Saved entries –
◇ ◇ ◇ ◇ ◇

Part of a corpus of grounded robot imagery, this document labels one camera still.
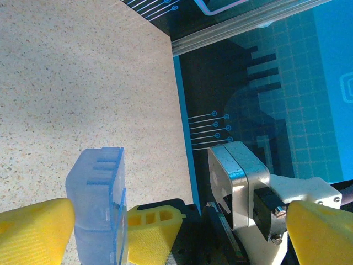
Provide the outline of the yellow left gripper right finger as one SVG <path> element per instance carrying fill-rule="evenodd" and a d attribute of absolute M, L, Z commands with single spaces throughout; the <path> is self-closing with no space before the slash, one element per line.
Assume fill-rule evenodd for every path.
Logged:
<path fill-rule="evenodd" d="M 352 264 L 351 212 L 293 201 L 286 226 L 299 264 Z"/>

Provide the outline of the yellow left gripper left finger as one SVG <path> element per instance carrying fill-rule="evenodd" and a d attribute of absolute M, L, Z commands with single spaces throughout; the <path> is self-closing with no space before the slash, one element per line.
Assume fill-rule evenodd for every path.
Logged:
<path fill-rule="evenodd" d="M 1 264 L 61 264 L 74 224 L 68 198 L 2 212 Z"/>

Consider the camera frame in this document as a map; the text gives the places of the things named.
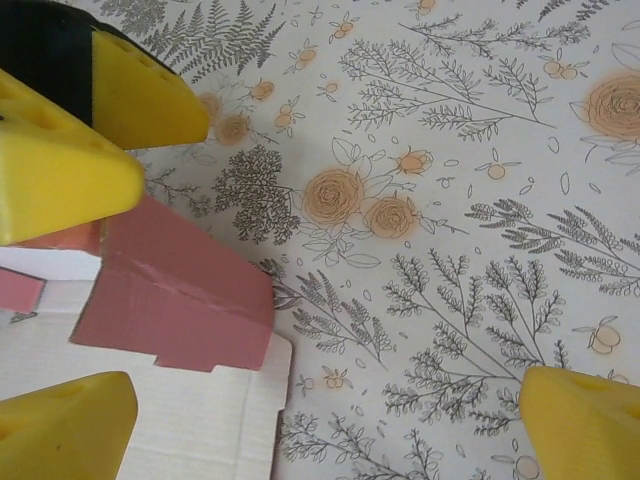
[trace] cardboard box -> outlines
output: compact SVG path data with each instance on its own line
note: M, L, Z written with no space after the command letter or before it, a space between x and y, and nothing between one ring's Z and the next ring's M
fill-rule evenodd
M128 212L2 247L0 267L95 280L71 341L153 354L161 366L259 370L273 331L271 279L148 195Z
M0 398L126 371L139 415L118 480L267 480L291 344L272 335L259 372L218 366L212 373L158 368L151 355L73 345L67 339L77 311L64 312L77 310L90 286L50 282L37 317L0 326Z

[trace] floral tablecloth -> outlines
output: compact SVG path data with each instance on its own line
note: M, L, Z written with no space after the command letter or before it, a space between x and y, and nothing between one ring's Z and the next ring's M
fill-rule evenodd
M640 383L640 4L333 1L67 3L210 113L134 154L273 277L275 478L542 478L526 368Z

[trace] yellow foam pad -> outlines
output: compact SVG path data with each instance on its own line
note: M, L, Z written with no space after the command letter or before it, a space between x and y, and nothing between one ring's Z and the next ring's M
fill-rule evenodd
M202 142L209 118L182 78L134 45L95 30L93 128L130 150Z
M132 209L144 169L0 70L0 245Z
M107 372L0 402L2 480L114 480L138 412L131 380Z
M640 388L534 367L520 414L547 480L640 478Z

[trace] cardboard flap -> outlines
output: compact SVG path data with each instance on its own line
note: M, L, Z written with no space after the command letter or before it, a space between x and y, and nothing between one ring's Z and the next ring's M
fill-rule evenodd
M0 328L0 398L73 378L127 372L139 415L118 480L266 480L278 411L286 401L291 344L273 335L260 372L200 373L154 357L67 342L75 315L41 313Z

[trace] hole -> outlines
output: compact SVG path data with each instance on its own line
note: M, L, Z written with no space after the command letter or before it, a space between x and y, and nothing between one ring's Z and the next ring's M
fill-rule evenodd
M598 378L579 376L575 377L573 381L585 390L607 390L609 388L605 381L601 381Z
M146 55L143 55L142 57L140 57L140 63L142 63L145 67L155 67L156 66L156 62L154 62L153 60L151 60L149 57L147 57Z
M113 43L120 48L120 50L124 50L127 53L131 53L131 52L135 52L136 49L133 45L131 45L128 42L125 42L124 40L120 39L120 38L114 38L113 39Z
M182 82L180 81L179 78L177 78L175 75L171 75L170 73L165 72L164 70L160 74L160 78L162 78L164 81L172 83L174 85L182 86Z
M7 84L0 83L0 99L10 99L18 97L18 92Z
M45 130L61 130L66 127L65 120L38 105L24 108L20 113L25 120Z
M84 386L79 383L74 383L71 385L61 385L56 387L56 389L51 392L51 396L53 398L69 398L77 395L78 393L84 390Z

◇ ◇ ◇ ◇ ◇

Give the number of lines in the records that contain the string "document", and nothing besides.

2